ABOUT THIS EXERCISE
The listing below holds a line with "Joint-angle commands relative" and a later line with "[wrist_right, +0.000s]". Write out those two lines and every line between them, exactly, and nothing else.

** Opening DATA SHOWN block **

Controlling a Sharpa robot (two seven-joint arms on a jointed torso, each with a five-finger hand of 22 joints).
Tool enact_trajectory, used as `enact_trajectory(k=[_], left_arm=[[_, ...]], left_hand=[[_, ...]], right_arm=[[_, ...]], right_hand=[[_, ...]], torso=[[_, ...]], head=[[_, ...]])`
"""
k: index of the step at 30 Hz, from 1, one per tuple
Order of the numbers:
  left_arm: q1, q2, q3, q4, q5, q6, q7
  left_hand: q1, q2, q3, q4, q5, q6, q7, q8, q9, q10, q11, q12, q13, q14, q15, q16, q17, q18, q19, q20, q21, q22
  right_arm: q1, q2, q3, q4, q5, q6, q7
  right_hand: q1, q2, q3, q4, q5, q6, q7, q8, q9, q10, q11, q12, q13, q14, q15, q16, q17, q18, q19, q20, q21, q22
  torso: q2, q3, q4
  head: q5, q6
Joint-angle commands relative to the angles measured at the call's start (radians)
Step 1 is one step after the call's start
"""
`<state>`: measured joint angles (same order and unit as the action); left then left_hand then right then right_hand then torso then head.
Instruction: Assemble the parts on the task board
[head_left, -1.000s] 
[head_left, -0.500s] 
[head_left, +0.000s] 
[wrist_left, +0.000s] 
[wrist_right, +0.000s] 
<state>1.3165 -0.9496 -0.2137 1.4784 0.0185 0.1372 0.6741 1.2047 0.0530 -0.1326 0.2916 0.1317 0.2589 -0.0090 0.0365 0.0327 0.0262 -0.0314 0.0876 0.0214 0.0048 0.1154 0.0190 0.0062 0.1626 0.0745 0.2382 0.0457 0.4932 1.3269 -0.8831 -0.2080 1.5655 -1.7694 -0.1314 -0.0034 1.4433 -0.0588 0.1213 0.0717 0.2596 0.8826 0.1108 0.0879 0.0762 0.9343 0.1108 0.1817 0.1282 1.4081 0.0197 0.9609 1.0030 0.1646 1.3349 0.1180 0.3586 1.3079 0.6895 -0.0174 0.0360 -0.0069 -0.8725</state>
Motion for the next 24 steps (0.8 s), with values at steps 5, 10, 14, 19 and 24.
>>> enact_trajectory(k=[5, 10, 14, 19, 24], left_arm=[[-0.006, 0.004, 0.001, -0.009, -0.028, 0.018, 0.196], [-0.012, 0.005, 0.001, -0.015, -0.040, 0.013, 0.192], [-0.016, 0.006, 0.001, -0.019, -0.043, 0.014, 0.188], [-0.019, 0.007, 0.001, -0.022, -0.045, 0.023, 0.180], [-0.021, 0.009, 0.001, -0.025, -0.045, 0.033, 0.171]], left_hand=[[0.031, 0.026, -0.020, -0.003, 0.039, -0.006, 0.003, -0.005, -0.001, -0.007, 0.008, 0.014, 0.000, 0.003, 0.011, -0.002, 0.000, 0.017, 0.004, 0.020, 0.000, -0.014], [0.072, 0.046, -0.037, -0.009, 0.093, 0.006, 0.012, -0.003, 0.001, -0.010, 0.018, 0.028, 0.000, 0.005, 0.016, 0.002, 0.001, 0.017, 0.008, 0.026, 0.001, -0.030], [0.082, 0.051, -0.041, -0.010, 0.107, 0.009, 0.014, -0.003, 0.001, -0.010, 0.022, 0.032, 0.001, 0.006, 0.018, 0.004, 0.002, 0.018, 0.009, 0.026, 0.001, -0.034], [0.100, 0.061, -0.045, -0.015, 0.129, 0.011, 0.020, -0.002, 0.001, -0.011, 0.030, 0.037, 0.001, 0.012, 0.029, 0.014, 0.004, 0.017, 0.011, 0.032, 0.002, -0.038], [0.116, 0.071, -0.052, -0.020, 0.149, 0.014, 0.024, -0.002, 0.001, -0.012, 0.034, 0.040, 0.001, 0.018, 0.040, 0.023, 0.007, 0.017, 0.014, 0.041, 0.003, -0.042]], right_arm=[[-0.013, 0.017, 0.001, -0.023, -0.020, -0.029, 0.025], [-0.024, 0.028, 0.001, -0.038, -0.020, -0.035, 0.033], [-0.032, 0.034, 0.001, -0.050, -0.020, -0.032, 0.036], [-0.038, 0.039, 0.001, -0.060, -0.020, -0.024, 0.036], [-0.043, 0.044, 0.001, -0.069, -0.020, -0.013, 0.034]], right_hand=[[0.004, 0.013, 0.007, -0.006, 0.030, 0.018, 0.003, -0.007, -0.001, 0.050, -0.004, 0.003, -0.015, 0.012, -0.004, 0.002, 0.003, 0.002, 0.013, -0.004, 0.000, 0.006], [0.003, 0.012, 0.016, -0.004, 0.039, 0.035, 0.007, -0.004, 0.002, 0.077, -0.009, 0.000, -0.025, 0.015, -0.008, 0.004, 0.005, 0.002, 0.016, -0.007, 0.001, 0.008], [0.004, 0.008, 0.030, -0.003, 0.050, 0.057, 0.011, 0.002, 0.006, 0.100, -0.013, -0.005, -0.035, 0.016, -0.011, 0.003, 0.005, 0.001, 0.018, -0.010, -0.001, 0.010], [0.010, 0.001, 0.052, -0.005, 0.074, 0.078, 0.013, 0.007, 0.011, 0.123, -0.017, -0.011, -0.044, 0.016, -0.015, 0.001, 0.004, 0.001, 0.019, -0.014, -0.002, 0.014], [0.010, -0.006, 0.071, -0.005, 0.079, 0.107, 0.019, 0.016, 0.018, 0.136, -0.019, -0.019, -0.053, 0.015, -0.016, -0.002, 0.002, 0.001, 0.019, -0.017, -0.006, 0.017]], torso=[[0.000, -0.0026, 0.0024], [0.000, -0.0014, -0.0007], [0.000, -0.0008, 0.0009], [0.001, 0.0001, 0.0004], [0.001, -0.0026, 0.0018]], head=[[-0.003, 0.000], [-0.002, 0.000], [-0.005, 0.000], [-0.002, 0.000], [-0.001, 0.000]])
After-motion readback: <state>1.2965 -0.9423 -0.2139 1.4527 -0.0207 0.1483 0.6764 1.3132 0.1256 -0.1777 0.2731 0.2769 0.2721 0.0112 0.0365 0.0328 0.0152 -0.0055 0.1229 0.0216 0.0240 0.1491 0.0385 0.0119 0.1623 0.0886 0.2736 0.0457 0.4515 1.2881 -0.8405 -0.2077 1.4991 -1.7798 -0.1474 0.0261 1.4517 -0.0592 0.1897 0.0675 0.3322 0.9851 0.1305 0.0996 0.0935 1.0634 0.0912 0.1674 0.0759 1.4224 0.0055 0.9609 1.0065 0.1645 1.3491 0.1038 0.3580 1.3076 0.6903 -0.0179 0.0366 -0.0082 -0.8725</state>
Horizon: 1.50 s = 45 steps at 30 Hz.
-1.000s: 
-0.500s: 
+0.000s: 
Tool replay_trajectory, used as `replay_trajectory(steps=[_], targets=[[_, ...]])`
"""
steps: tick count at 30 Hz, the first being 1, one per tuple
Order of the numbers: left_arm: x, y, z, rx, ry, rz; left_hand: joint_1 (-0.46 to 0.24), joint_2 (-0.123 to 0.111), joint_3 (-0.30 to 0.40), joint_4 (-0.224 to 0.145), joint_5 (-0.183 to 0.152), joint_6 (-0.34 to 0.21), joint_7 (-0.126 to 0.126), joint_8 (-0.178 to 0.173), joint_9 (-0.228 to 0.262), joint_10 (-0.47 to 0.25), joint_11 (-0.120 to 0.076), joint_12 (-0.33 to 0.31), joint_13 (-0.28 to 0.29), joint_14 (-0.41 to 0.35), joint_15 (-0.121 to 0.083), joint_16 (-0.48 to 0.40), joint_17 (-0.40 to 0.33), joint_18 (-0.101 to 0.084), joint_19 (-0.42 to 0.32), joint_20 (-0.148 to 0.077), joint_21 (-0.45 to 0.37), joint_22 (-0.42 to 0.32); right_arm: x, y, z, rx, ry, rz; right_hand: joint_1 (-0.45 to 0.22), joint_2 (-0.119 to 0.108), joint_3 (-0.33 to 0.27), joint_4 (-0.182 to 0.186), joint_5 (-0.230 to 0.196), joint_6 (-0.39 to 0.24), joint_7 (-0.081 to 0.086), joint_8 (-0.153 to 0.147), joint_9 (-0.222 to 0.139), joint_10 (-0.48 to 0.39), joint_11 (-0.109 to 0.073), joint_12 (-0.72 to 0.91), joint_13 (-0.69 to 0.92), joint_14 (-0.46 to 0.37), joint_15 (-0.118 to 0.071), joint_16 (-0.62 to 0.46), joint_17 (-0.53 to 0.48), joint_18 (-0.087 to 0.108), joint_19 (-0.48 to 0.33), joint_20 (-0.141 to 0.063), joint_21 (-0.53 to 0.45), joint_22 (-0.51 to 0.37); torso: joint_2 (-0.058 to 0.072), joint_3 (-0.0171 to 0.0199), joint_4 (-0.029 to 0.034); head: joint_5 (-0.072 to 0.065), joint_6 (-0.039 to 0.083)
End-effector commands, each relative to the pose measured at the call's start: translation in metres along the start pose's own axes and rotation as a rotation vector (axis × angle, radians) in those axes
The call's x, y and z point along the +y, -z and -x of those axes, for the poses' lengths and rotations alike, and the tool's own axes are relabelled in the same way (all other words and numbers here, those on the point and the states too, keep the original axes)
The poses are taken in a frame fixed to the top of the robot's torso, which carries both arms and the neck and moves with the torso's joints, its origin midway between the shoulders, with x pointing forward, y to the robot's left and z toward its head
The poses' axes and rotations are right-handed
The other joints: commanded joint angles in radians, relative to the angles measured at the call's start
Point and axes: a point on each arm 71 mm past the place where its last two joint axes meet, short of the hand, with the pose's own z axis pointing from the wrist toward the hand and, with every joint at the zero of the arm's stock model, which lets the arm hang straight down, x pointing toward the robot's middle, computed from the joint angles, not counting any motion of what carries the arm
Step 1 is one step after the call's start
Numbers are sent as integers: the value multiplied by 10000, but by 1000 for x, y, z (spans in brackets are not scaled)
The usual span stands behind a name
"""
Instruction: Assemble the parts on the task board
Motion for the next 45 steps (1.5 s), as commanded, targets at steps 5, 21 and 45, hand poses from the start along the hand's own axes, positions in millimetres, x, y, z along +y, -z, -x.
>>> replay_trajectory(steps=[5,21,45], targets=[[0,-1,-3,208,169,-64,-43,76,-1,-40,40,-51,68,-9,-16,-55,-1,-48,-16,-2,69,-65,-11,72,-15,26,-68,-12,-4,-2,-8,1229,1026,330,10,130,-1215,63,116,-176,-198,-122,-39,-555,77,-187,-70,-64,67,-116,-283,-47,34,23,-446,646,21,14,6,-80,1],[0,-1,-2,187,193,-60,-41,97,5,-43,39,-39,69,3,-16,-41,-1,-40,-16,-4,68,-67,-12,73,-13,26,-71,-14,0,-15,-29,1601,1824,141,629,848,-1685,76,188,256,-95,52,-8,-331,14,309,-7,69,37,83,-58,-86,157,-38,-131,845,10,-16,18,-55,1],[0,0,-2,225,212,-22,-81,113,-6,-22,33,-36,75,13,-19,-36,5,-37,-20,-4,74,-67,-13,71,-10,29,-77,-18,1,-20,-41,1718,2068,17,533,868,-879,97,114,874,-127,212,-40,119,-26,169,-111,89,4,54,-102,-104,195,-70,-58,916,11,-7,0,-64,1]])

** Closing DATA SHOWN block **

WRITTEN SOLUTION
Joint-angle commands relative to the angles measured at the call's start (radians)
Step 1 is one step after the call's start
"""
`<state>`: measured joint angles (same order and unit as the action); left then left_hand then right then right_hand then torso then head.
Instruction: Assemble the parts on the task board
[head_left, -1.000s] 
[head_left, -0.500s] 
[head_left, +0.000s] 
[wrist_left, +0.000s] 
[wrist_right, +0.000s] 

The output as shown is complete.